• [EXERCISE OBJECTIVE]
Retype all of the entries word for word.

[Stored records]
┏━━

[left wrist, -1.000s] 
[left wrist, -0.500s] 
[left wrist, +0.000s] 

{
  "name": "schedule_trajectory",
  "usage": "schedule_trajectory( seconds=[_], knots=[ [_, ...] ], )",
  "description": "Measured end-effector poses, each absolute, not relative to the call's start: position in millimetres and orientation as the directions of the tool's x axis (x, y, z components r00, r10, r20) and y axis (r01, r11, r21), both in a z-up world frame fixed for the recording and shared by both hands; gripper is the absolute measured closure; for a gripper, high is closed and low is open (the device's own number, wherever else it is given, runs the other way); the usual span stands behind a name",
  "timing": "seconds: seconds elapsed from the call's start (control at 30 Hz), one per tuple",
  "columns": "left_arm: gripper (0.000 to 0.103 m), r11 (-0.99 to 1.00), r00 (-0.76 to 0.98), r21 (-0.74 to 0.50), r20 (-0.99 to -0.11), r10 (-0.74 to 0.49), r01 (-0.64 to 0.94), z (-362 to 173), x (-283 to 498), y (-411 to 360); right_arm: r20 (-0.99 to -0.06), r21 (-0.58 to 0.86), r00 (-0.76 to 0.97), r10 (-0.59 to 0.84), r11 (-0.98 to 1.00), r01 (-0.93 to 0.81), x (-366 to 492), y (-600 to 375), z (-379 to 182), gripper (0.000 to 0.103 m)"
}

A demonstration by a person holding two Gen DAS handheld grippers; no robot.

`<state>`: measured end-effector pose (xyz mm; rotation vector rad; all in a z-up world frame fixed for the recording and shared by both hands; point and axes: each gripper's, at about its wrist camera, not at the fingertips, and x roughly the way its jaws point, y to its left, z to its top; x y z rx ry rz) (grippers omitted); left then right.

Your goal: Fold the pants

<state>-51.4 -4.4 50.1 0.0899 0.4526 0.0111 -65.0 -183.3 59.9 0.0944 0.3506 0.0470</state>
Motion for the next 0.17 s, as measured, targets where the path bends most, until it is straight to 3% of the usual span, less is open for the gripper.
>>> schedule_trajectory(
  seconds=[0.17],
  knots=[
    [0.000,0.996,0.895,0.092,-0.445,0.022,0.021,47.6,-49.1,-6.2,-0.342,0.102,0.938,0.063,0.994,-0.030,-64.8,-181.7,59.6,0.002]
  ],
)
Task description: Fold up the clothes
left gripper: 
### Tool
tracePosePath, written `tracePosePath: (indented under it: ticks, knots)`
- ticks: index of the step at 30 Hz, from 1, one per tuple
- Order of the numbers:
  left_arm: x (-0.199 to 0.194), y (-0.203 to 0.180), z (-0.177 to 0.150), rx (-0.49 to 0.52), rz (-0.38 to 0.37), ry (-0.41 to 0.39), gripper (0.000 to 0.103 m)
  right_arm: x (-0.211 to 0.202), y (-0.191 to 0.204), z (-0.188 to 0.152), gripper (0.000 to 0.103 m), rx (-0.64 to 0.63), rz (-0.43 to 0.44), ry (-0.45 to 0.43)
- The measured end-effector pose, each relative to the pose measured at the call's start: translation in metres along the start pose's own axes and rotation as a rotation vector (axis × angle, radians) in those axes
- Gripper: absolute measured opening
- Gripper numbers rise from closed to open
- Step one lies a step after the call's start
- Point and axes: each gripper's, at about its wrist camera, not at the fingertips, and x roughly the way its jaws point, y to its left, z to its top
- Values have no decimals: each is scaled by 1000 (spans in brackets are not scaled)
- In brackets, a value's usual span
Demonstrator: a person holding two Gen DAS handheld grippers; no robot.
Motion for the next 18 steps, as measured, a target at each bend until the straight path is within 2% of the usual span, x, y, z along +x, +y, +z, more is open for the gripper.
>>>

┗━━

• [ANSWER AREA]
[left wrist, -1.000s] 
[left wrist, -0.500s] 
[left wrist, +0.000s] 

{
  "name": "schedule_trajectory",
  "usage": "schedule_trajectory( seconds=[_], knots=[ [_, ...] ], )",
  "description": "Measured end-effector poses, each absolute, not relative to the call's start: position in millimetres and orientation as the directions of the tool's x axis (x, y, z components r00, r10, r20) and y axis (r01, r11, r21), both in a z-up world frame fixed for the recording and shared by both hands; gripper is the absolute measured closure; for a gripper, high is closed and low is open (the device's own number, wherever else it is given, runs the other way); the usual span stands behind a name",
  "timing": "seconds: seconds elapsed from the call's start (control at 30 Hz), one per tuple",
  "columns": "left_arm: gripper (0.000 to 0.103 m), r11 (-0.99 to 1.00), r00 (-0.76 to 0.98), r21 (-0.74 to 0.50), r20 (-0.99 to -0.11), r10 (-0.74 to 0.49), r01 (-0.64 to 0.94), z (-362 to 173), x (-283 to 498), y (-411 to 360); right_arm: r20 (-0.99 to -0.06), r21 (-0.58 to 0.86), r00 (-0.76 to 0.97), r10 (-0.59 to 0.84), r11 (-0.98 to 1.00), r01 (-0.93 to 0.81), x (-366 to 492), y (-600 to 375), z (-379 to 182), gripper (0.000 to 0.103 m)"
}

A demonstration by a person holding two Gen DAS handheld grippers; no robot.

`<state>`: measured end-effector pose (xyz mm; rotation vector rad; all in a z-up world frame fixed for the recording and shared by both hands; point and axes: each gripper's, at about its wrist camera, not at the fingertips, and x roughly the way its jaws point, y to its left, z to its top; x y z rx ry rz) (grippers omitted); left then right.

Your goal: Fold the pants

<state>-51.4 -4.4 50.1 0.0899 0.4526 0.0111 -65.0 -183.3 59.9 0.0944 0.3506 0.0470</state>
Motion for the next 0.17 s, as measured, targets where the path bends most, until it is straight to 3% of the usual span, less is open for the gripper.
>>> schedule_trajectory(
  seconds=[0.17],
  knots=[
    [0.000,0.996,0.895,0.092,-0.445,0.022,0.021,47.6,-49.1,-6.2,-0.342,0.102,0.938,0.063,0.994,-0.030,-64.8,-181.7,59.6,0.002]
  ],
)
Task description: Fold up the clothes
left gripper: 
### Tool
tracePosePath, written `tracePosePath: (indented under it: ticks, knots)`
- ticks: index of the step at 30 Hz, from 1, one per tuple
- Order of the numbers:
  left_arm: x (-0.199 to 0.194), y (-0.203 to 0.180), z (-0.177 to 0.150), rx (-0.49 to 0.52), rz (-0.38 to 0.37), ry (-0.41 to 0.39), gripper (0.000 to 0.103 m)
  right_arm: x (-0.211 to 0.202), y (-0.191 to 0.204), z (-0.188 to 0.152), gripper (0.000 to 0.103 m), rx (-0.64 to 0.63), rz (-0.43 to 0.44), ry (-0.45 to 0.43)
- The measured end-effector pose, each relative to the pose measured at the call's start: translation in metres along the start pose's own axes and rotation as a rotation vector (axis × angle, radians) in those axes
- Gripper: absolute measured opening
- Gripper numbers rise from closed to open
- Step one lies a step after the call's start
- Point and axes: each gripper's, at about its wrist camera, not at the fingertips, and x roughly the way its jaws point, y to its left, z to its top
- Values have no decimals: each is scaled by 1000 (spans in brackets are not scaled)
- In brackets, a value's usual span
Demonstrator: a person holding two Gen DAS handheld grippers; no robot.
Motion for the next 18 steps, as measured, a target at each bend until the straight path is within 2% of the usual span, x, y, z along +x, +y, +z, more is open for the gripper.
>>>

This concludes the answer.